Assignment: The response should consist of every line below, restated exactly, with no pictures.

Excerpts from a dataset
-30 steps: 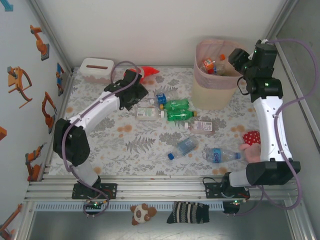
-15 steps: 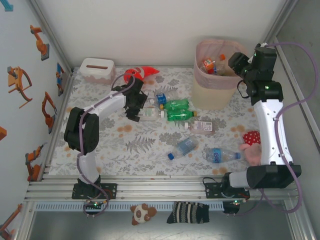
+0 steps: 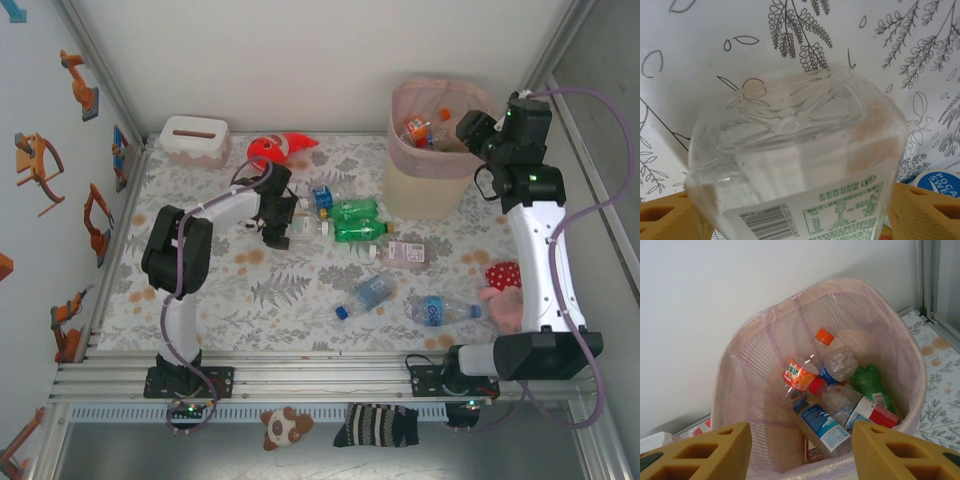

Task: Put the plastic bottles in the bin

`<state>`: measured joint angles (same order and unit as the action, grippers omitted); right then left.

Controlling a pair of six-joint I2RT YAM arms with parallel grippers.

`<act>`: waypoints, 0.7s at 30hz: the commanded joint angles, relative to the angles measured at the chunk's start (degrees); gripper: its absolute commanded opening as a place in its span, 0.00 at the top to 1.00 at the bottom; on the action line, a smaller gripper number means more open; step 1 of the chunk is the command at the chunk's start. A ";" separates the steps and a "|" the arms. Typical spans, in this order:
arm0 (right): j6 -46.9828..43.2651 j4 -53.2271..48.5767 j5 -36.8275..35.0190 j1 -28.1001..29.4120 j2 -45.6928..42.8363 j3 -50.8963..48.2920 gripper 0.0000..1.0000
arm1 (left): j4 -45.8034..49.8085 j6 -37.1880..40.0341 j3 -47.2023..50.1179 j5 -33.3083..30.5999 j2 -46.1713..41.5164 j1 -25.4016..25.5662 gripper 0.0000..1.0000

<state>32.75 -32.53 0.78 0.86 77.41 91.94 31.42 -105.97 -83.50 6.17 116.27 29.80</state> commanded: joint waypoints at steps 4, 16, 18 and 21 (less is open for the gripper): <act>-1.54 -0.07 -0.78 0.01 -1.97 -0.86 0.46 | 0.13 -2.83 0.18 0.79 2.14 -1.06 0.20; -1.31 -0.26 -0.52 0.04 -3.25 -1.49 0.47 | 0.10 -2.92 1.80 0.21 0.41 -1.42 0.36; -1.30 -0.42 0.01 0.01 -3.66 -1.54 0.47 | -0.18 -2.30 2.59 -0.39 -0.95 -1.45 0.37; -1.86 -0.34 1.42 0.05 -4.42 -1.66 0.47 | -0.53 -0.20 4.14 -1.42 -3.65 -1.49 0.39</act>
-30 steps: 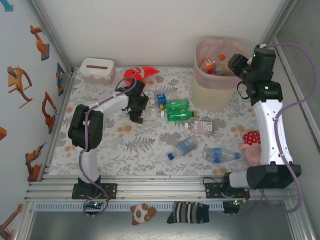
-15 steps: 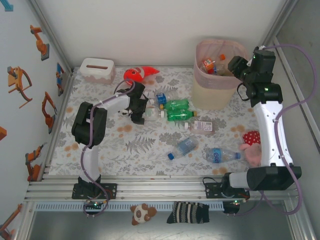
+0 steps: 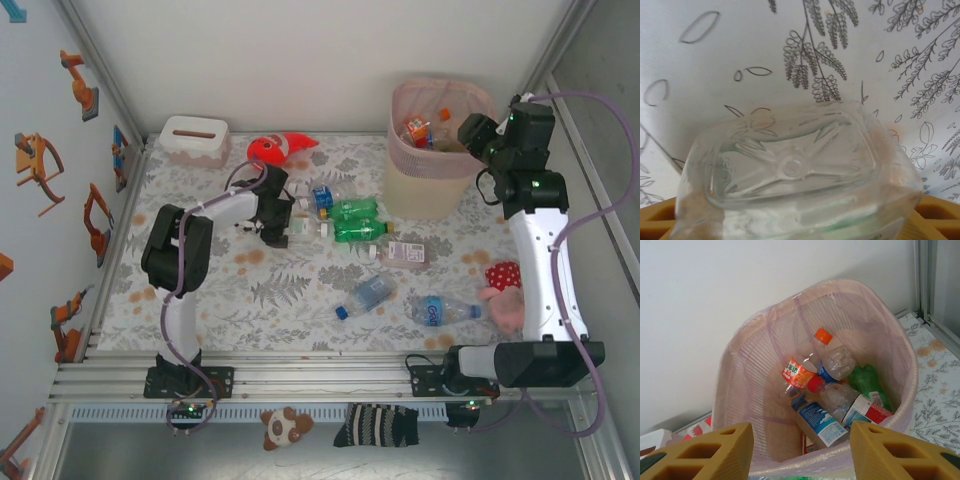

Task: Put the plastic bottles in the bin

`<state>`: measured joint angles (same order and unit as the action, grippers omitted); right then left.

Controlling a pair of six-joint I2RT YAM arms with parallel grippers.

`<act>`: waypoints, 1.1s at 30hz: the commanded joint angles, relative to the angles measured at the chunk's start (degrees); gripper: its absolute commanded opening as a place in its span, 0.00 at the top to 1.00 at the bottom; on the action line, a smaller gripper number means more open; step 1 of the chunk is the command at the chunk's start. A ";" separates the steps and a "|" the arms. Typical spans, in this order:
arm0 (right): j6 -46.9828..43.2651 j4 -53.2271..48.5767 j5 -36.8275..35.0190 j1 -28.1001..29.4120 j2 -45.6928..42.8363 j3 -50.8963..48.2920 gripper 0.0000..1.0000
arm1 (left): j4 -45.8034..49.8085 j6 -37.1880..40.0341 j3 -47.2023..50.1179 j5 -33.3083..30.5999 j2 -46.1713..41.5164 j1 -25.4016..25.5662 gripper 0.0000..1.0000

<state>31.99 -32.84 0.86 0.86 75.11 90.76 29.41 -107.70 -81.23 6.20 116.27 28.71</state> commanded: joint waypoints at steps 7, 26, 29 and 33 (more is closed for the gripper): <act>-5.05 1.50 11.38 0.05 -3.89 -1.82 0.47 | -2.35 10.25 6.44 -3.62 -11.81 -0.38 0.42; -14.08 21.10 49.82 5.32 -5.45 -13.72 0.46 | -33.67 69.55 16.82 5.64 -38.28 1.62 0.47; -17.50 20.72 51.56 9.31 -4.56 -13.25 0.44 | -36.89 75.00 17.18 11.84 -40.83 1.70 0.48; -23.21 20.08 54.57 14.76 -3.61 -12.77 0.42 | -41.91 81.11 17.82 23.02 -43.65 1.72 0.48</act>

Answer area:
-30 steps: 
-15 steps: 
+0 steps: 

Task: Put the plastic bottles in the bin

`<state>`: measured joint angles (same order and unit as the action, grippers omitted); right then left.

Controlling a pair of six-joint I2RT YAM arms with parallel grippers.

`<act>`: waypoints, 0.7s at 30hz: the commanded joint angles, relative to the angles measured at the chunk's start (degrees); gripper: its absolute commanded opening as a place in its span, 0.00 at the top to 1.00 at the bottom; on the action line, a smaller gripper number means more open; step 1 of the chunk is the command at the chunk's start. A ";" separates the steps and a "|" the arms. Typical spans, in this order:
arm0 (right): j6 -46.9828..43.2651 j4 -53.2271..48.5767 j5 -36.8275..35.0190 j1 -28.1001..29.4120 j2 -45.6928..42.8363 j3 -50.8963..48.2920 gripper 0.0000..1.0000
arm1 (left): j4 -45.8034..49.8085 j6 -37.1880..40.0341 j3 -47.2023..50.1179 j5 -33.3083..30.5999 j2 -46.1713..41.5164 j1 -25.4016..25.5662 gripper 0.0000..1.0000

<state>32.75 -32.53 0.78 0.86 77.41 91.94 31.42 -105.97 -83.50 6.17 116.27 29.80</state> commanded: joint waypoints at steps 4, 16, 18 and 21 (less is open for the gripper): <act>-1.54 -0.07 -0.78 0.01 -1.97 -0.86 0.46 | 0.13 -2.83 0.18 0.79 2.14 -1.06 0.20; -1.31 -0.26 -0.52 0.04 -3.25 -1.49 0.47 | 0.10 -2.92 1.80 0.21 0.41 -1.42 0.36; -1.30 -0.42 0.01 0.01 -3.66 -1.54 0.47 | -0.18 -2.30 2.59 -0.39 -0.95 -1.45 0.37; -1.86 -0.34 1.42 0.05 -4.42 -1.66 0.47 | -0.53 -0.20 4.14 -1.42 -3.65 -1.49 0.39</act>
-30 steps: 
-15 steps: 
+0 steps: 

Task: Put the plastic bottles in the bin

`<state>`: measured joint angles (same order and unit as the action, grippers omitted); right then left.

Controlling a pair of six-joint I2RT YAM arms with parallel grippers.

`<act>`: waypoints, 1.1s at 30hz: the commanded joint angles, relative to the angles measured at the chunk's start (degrees); gripper: its absolute commanded opening as a place in its span, 0.00 at the top to 1.00 at the bottom; on the action line, a smaller gripper number means more open; step 1 of the chunk is the command at the chunk's start. A ";" separates the steps and a "|" the arms. Typical spans, in this order:
arm0 (right): j6 -46.9828..43.2651 j4 -53.2271..48.5767 j5 -36.8275..35.0190 j1 -28.1001..29.4120 j2 -45.6928..42.8363 j3 -50.8963..48.2920 gripper 0.0000..1.0000
arm1 (left): j4 -45.8034..49.8085 j6 -37.1880..40.0341 j3 -47.2023..50.1179 j5 -33.3083..30.5999 j2 -46.1713..41.5164 j1 -25.4016..25.5662 gripper 0.0000..1.0000

<state>31.99 -32.84 0.86 0.86 75.11 90.76 29.41 -107.70 -81.23 6.20 116.27 28.71</state> commanded: joint waypoints at steps 7, 26, 29 and 33 (more is closed for the gripper): <act>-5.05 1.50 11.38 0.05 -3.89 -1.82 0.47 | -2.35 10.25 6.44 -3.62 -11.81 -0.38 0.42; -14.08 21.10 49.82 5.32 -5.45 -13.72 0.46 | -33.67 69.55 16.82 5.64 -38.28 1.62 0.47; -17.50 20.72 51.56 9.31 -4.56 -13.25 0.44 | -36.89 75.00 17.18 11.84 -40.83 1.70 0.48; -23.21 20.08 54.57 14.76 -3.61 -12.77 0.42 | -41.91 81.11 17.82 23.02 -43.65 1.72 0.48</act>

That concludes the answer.